In summary, the average recognition rate of the experiment was 94.89%, which was relatively high due to the obvious mechanical identification properties of rice plants with long transplantation periods; the recognition rate was relatively high when there were obvious slipping characteristics of mutual friction (i.e., the middle of the gasbag touched the rice plants). Therefore, parameters such as the length of the gasbag should be optimized according to the rice planting pattern. In this paper, the three categories of features selected for neural network are commonly used as signal analysis features [36,37,38]. The results showed that the accuracy of the proposed sensor for rice recognition was satisfactory. However, the sensor needed a certain sliding friction with the rice plant to achieve more accurate identification. Therefore, the recognition had a short delay which should be considered in the operation of guiding weeding parts or herbicide sprinklers to avoid rice plants. In addition, the sensor was mainly used for the recognition of rice plants during the period of weed control, and the recognition error was allowed to be increased in the late stage of rice growth when the mechanical and height differences between rice plants and weeds were not obvious. It should be mentioned that, in the process of feature selection using genetic algorithm, some features may not be selected, which reduces the accuracy of selecting the best features to some extent. Therefore, more features selection methods need to be carried out to optimize features. More recognition models such as decision tree and support vector machine should be compared, and the best recognition model can be used by comparing the recognition results. In future studies, the parameters that can better reflect the tactile signal characteristics should be introduced to further improve the recognition accuracy of sensor. In addition, appropriate transplanting periods should be selected according to the agronomy of rice plant growth (bending strength of the stem). The sensor should be waterproofed in the future to facilitate field measurement.

5. Conclusions

In this study, a rice plant recognition sensor was developed using a tactile method and machine learning algorithm. Tactile information was acquired from voltage signals of an air-pressure sensor in a gasbag which touched rice plants. During data processing, three algorithms were used to extract 13 features of tactile voltage signals, and an optimum set of features (variance, kurtosis, waveform factor, box dimension, and hurst exponent) was selected using a genetic algorithm. A rice plant and weed classifier was built using a BP neural network. The rice recognition rates for the three testing sets were 95.3%, 95.1%, and 94.9%.

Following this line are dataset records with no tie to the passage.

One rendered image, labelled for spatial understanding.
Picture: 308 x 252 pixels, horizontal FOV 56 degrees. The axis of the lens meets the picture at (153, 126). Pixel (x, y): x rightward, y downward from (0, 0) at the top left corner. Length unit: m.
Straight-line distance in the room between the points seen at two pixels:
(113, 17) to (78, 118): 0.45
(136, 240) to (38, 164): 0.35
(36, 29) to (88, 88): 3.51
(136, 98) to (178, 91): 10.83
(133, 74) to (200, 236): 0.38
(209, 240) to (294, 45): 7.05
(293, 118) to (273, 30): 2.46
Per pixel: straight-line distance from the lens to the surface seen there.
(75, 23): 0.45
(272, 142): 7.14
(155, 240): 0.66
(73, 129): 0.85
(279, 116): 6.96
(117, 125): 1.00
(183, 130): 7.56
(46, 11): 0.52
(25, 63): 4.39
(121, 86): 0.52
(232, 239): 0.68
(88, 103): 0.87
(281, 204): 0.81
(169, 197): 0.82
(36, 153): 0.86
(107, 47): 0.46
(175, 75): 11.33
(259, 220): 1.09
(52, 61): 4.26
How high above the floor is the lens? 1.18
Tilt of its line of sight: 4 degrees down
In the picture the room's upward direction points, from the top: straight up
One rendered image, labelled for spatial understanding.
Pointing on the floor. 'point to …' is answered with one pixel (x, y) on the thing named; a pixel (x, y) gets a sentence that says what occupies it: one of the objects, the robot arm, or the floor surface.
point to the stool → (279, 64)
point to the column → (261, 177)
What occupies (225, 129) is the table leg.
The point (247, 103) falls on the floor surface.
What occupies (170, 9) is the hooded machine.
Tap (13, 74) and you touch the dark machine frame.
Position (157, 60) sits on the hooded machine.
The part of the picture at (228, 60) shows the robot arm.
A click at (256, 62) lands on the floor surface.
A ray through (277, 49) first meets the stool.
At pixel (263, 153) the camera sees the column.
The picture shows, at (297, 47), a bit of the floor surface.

Based on the proposed classifier, an experiment with three case was designed according to the different positions of the gasbag touching the rice plants and weeds. The best recognition performance was achieved by the middle of gasbag touching the rice plants, with the recognition rate being as high as 98%. The second-best recognition performance was achieved by the root of gasbag touching the rice plants, at 96%. When the end of the gasbag touched the rice plants, the recognition rate was the lowest that was observed in the experiment, at 90.67%. The dataset in this paper were obtained from a single rice variety, so the data of the corresponding varieties need to be obtained to train the classifier for the recognition of other rice varieties. The experiment proved that tactile-based recognition of rice plants is a promising method.